Only the lines of the data holding the string "things" need to be returned.

* * * * *

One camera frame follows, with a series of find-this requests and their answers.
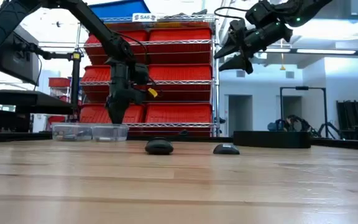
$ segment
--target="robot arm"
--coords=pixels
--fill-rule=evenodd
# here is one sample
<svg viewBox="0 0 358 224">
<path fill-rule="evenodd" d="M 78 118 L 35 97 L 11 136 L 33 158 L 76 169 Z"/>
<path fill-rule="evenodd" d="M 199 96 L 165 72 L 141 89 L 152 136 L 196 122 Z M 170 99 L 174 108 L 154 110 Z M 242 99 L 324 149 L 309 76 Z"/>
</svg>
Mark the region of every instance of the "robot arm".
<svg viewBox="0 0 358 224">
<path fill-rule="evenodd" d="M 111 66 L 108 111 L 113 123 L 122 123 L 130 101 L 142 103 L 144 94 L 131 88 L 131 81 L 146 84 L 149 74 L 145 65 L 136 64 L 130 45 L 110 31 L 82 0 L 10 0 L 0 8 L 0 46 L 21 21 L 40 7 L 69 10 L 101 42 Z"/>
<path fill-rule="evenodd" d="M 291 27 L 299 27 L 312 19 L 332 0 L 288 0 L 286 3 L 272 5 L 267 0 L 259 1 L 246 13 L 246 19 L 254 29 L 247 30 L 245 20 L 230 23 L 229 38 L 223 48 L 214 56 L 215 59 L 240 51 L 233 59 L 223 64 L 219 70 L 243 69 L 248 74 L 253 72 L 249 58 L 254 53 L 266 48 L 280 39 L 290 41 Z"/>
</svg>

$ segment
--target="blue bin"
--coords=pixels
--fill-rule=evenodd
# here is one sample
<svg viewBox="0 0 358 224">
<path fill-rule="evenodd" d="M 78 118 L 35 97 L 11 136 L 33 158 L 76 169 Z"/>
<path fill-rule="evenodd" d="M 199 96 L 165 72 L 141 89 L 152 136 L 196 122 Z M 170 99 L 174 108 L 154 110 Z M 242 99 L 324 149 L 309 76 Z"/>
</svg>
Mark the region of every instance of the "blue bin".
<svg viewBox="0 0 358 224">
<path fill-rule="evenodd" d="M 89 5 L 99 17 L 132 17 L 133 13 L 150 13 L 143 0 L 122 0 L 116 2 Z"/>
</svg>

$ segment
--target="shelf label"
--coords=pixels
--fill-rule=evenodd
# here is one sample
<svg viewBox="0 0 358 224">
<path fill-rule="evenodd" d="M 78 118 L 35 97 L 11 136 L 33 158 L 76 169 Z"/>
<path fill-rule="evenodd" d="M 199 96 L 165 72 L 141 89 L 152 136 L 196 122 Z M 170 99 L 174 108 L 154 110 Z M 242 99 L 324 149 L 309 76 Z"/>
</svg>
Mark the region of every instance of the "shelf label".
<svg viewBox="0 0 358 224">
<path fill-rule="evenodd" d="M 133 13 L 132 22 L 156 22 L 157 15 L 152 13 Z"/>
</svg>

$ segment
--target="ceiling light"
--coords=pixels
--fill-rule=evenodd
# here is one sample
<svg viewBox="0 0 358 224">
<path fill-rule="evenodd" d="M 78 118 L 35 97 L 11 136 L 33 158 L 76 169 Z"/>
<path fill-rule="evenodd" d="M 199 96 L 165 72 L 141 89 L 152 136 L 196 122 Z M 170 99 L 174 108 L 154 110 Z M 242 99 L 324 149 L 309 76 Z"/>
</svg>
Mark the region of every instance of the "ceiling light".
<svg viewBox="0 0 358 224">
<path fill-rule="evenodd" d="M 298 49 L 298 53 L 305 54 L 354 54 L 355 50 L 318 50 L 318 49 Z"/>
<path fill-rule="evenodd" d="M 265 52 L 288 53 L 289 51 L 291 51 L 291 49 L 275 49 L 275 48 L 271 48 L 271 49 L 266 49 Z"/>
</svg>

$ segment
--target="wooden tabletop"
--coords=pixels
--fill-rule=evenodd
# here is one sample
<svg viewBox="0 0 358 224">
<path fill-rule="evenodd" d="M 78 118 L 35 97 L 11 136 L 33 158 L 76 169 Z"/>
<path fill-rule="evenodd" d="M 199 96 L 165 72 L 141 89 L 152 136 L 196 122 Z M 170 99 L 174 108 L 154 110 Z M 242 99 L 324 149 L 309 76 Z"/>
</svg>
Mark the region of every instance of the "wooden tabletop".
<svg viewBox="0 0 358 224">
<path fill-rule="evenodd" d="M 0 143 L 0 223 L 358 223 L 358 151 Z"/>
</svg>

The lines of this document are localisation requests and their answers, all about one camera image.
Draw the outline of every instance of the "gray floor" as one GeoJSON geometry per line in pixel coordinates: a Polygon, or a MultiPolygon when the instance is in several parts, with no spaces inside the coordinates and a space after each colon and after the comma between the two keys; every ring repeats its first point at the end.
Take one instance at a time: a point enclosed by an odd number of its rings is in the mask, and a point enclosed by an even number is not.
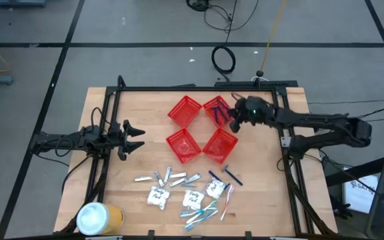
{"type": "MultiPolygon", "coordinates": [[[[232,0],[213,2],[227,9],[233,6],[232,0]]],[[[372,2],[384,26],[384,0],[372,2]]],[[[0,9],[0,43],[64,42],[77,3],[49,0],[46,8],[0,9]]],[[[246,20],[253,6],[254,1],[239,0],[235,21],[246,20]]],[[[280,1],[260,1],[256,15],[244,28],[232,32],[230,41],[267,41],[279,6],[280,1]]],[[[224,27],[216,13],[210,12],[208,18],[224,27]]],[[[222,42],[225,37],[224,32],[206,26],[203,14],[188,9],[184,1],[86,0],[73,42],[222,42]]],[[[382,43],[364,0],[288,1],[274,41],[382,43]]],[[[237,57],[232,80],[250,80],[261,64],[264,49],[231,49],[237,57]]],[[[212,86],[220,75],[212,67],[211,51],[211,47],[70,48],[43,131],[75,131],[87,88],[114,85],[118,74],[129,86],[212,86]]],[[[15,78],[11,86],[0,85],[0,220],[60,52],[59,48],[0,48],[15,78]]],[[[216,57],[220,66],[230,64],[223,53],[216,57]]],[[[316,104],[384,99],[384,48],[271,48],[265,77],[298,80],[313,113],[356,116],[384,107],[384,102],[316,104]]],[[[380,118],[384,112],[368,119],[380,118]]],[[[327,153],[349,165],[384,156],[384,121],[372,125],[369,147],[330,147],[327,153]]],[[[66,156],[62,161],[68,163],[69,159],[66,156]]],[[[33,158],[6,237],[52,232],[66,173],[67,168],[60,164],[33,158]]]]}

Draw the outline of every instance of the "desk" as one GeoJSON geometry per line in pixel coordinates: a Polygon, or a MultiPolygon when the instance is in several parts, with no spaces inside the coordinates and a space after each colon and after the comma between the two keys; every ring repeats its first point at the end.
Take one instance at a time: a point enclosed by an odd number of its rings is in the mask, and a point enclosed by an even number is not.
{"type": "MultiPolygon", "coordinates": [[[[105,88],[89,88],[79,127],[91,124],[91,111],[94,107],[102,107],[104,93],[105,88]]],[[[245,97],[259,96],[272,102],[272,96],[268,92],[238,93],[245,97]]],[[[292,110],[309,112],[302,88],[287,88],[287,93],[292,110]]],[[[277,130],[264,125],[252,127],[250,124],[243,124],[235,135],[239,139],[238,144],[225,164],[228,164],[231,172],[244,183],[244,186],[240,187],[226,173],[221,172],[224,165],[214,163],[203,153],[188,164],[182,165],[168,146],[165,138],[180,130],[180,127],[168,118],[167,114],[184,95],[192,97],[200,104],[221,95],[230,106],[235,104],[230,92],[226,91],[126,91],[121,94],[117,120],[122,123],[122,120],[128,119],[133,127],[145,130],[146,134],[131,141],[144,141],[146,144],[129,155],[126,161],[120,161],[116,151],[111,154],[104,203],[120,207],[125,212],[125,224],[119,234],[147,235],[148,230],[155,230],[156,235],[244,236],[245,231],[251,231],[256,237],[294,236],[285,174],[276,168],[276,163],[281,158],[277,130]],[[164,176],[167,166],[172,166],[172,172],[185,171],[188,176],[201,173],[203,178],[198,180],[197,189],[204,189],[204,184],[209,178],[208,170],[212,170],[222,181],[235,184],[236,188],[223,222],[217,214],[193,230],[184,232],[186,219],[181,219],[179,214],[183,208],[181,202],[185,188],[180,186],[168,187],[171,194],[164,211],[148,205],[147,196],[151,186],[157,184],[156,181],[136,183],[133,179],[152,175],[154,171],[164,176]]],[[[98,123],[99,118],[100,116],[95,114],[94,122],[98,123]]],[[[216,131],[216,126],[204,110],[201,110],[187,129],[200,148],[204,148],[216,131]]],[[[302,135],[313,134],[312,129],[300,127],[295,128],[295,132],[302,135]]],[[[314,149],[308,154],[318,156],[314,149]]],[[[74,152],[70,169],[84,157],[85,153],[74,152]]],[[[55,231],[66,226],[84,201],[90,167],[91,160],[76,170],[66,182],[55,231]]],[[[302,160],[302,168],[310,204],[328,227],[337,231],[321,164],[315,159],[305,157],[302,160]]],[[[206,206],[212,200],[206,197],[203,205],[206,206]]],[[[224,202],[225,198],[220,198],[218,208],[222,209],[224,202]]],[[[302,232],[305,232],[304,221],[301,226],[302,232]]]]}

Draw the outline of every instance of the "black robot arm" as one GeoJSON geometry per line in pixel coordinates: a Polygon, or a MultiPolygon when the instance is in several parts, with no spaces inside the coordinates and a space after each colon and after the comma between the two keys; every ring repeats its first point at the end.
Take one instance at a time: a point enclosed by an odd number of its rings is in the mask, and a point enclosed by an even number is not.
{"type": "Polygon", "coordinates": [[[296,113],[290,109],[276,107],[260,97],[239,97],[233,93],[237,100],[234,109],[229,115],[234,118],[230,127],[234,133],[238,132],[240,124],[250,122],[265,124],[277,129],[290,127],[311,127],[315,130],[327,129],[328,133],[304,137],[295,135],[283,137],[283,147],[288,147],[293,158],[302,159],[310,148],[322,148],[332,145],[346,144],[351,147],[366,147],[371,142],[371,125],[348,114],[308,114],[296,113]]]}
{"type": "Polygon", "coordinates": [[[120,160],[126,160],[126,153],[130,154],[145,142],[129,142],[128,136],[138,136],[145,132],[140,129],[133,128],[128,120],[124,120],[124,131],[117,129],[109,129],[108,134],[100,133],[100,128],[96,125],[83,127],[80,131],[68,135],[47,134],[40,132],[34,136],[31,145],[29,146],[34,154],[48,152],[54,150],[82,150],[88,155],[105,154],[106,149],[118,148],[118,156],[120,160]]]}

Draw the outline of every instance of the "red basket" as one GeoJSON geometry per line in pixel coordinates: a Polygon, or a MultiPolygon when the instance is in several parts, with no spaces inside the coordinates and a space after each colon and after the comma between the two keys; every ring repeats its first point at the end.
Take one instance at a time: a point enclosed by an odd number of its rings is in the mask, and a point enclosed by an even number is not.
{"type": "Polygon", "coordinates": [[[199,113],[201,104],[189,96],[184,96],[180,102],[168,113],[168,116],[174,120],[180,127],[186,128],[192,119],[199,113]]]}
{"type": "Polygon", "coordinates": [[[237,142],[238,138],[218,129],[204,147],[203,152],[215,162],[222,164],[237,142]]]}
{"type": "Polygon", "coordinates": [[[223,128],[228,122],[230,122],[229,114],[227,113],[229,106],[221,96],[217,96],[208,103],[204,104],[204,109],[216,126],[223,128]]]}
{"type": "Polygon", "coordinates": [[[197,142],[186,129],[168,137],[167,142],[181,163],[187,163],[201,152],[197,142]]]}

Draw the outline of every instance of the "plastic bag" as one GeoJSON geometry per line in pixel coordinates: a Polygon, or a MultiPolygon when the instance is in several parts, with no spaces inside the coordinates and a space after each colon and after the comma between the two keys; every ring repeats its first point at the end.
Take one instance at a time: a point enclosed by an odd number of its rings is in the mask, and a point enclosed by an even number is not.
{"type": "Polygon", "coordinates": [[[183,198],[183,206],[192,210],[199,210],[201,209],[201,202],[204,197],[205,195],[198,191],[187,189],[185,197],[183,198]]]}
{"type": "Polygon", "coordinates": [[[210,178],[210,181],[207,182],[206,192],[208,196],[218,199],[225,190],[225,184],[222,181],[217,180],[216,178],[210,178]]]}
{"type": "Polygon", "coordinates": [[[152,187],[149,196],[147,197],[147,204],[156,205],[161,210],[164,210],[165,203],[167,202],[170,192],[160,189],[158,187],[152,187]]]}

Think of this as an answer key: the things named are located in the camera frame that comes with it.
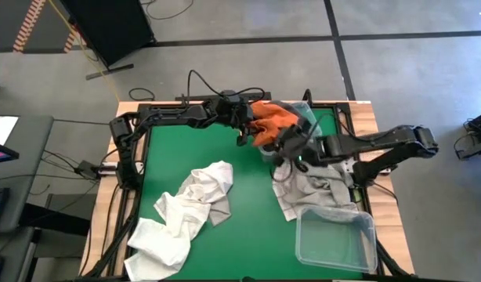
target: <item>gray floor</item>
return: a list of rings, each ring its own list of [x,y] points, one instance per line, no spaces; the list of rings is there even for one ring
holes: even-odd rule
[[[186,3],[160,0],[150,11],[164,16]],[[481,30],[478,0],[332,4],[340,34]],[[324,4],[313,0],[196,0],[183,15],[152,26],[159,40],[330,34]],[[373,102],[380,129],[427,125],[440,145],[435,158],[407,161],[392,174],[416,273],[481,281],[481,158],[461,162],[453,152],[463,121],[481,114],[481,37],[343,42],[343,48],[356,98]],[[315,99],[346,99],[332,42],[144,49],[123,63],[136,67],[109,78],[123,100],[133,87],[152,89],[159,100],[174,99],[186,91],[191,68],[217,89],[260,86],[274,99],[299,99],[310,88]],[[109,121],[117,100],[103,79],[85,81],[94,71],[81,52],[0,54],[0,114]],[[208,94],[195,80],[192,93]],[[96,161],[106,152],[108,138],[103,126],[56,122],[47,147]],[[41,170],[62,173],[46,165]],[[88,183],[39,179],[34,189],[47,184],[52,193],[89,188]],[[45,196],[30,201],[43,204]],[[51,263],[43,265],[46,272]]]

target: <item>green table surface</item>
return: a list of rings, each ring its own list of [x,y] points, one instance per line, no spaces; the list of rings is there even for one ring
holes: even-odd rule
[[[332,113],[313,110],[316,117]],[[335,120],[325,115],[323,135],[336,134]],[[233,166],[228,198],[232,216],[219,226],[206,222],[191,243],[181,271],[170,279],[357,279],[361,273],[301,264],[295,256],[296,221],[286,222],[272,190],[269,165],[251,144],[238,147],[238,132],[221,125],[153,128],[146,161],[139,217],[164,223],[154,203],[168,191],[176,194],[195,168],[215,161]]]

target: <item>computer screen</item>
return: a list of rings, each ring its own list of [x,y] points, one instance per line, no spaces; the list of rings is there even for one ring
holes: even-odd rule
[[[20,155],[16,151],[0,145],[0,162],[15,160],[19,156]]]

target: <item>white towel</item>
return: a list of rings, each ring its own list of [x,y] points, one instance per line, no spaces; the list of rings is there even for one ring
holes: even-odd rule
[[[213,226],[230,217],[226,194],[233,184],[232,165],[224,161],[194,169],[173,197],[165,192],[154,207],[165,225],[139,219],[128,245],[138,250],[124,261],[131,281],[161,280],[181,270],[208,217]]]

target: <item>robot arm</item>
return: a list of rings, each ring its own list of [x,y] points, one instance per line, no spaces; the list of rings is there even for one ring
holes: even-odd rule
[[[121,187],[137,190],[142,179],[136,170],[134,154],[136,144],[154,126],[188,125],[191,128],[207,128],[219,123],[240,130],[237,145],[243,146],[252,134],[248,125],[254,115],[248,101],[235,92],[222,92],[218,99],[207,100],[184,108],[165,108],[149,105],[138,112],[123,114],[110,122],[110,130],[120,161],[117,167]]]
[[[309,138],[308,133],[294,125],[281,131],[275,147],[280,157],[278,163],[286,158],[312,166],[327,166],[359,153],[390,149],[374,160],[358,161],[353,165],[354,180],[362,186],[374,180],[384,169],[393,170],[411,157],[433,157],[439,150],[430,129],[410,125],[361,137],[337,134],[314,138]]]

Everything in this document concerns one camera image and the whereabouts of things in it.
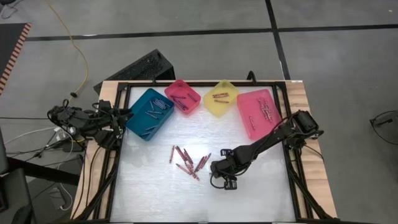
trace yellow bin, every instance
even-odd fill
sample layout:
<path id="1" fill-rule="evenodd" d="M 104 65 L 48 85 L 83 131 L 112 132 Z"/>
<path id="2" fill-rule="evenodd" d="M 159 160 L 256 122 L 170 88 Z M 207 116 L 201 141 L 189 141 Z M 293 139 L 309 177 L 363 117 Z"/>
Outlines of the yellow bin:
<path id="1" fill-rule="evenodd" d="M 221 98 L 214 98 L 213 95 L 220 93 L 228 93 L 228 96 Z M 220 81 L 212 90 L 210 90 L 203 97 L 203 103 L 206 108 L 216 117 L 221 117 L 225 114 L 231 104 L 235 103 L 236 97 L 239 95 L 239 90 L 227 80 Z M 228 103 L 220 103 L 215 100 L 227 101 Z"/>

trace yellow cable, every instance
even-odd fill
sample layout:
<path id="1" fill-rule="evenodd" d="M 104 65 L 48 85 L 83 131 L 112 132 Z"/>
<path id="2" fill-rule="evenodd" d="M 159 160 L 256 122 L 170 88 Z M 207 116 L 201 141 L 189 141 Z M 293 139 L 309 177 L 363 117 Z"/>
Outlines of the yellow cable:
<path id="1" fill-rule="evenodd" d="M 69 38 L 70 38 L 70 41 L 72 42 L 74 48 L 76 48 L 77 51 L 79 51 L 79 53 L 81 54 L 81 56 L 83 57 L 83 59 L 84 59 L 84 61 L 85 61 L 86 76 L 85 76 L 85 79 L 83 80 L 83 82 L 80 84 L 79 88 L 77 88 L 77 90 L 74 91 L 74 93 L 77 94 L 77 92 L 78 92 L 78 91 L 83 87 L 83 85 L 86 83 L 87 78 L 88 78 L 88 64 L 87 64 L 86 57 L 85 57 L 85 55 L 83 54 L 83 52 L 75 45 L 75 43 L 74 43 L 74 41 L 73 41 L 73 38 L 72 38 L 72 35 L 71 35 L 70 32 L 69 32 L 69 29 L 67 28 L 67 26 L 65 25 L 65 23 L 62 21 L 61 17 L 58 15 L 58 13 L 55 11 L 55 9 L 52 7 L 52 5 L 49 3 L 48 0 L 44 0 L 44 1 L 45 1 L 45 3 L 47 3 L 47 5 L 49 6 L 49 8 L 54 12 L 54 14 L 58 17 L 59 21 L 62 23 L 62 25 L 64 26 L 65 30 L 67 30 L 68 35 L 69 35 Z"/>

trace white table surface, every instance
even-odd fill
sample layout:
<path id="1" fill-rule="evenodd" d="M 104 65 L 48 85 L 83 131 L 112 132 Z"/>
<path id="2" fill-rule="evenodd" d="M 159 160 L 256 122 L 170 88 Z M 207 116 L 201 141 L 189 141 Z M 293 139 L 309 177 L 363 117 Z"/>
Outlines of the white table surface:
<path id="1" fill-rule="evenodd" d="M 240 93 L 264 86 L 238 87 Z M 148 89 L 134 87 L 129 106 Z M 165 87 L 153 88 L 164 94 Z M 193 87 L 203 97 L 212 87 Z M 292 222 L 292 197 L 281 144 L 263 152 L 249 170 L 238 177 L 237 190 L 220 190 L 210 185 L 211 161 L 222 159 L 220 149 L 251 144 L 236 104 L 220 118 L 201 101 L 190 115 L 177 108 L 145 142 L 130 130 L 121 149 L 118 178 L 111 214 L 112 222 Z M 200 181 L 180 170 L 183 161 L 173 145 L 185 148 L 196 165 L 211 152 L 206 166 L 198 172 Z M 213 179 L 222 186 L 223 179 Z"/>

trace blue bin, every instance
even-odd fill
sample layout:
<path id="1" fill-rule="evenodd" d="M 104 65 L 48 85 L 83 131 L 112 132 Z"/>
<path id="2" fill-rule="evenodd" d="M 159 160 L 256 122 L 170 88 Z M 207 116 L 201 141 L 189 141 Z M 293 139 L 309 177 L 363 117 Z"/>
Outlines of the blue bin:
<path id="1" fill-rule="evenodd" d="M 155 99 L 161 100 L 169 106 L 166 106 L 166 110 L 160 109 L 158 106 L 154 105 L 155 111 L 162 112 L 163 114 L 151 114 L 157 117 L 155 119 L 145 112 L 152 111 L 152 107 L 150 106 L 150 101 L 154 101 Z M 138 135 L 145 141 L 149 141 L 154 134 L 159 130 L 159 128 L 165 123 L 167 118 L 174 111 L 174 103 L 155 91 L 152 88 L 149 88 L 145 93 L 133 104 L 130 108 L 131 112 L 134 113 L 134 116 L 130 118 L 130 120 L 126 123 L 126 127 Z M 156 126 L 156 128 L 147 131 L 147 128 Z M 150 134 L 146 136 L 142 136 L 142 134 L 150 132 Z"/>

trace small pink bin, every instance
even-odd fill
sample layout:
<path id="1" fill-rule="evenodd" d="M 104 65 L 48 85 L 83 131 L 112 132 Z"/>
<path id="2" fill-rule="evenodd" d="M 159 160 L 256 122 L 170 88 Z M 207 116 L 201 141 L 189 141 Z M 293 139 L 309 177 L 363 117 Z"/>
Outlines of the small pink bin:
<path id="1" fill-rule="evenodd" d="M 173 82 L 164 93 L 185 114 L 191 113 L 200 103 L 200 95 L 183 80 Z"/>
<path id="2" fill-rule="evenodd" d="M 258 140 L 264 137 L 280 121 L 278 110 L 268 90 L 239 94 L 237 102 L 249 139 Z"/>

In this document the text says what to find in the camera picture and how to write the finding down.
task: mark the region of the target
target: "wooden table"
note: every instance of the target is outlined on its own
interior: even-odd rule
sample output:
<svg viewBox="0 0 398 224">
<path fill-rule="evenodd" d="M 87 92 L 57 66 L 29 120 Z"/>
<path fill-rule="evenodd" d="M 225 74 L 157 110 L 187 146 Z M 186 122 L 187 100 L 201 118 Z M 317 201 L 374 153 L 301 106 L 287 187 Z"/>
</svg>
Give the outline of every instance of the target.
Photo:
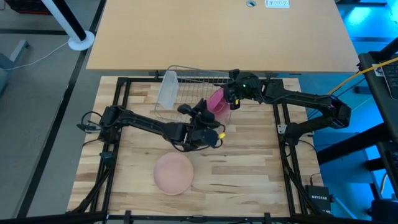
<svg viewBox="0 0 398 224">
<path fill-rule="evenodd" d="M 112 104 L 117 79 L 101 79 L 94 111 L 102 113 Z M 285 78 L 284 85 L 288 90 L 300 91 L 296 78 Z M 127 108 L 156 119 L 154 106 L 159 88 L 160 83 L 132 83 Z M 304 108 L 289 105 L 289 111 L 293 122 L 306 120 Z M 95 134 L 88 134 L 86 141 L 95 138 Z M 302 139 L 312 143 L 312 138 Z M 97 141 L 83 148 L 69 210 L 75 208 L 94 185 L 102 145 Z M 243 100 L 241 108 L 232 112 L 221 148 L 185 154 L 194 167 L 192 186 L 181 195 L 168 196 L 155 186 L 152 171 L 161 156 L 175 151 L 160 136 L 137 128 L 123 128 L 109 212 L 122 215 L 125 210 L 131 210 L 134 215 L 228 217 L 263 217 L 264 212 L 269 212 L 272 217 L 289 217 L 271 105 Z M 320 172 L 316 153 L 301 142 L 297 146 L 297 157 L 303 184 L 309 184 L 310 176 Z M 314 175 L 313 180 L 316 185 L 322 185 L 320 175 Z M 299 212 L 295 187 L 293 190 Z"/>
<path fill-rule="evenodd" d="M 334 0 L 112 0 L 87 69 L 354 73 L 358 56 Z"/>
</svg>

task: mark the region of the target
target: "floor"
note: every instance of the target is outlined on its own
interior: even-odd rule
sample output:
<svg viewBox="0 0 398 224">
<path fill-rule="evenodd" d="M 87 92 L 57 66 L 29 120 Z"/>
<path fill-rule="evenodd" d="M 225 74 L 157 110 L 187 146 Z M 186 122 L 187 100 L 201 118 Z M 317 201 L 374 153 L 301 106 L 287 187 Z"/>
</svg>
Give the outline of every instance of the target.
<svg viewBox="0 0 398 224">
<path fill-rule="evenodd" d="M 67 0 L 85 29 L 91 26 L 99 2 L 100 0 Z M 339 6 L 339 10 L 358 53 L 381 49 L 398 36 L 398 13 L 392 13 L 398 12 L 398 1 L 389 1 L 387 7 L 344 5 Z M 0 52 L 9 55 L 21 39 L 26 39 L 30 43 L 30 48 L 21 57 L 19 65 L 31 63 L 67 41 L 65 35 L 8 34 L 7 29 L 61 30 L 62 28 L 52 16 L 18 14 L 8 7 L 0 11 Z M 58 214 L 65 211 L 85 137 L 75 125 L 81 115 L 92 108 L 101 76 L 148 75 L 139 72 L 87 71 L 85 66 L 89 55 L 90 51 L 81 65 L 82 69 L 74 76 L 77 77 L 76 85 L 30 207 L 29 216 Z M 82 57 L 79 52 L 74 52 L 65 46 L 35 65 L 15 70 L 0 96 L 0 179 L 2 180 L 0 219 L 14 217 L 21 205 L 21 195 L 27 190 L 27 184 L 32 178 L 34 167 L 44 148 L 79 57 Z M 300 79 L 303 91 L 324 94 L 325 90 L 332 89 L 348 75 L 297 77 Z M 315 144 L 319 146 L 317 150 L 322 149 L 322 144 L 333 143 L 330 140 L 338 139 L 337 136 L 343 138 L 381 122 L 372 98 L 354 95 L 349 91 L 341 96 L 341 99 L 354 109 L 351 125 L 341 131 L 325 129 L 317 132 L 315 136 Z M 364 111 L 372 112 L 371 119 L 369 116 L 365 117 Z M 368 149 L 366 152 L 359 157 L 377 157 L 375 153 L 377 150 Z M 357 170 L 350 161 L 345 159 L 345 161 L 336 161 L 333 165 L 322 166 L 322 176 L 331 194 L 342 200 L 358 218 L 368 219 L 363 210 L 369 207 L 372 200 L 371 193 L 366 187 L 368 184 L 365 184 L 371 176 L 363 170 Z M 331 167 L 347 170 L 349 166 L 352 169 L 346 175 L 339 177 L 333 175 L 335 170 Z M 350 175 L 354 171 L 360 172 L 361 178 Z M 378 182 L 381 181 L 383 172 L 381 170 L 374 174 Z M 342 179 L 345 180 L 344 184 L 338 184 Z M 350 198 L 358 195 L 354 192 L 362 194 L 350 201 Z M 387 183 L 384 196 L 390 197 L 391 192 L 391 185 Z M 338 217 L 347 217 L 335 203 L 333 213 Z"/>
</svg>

* * * * *

= Exercise result =
Think of this as an answer key: the things named are located in the camera frame that comes with it.
Everything in this document concerns one camera image and the whereabouts of things in it.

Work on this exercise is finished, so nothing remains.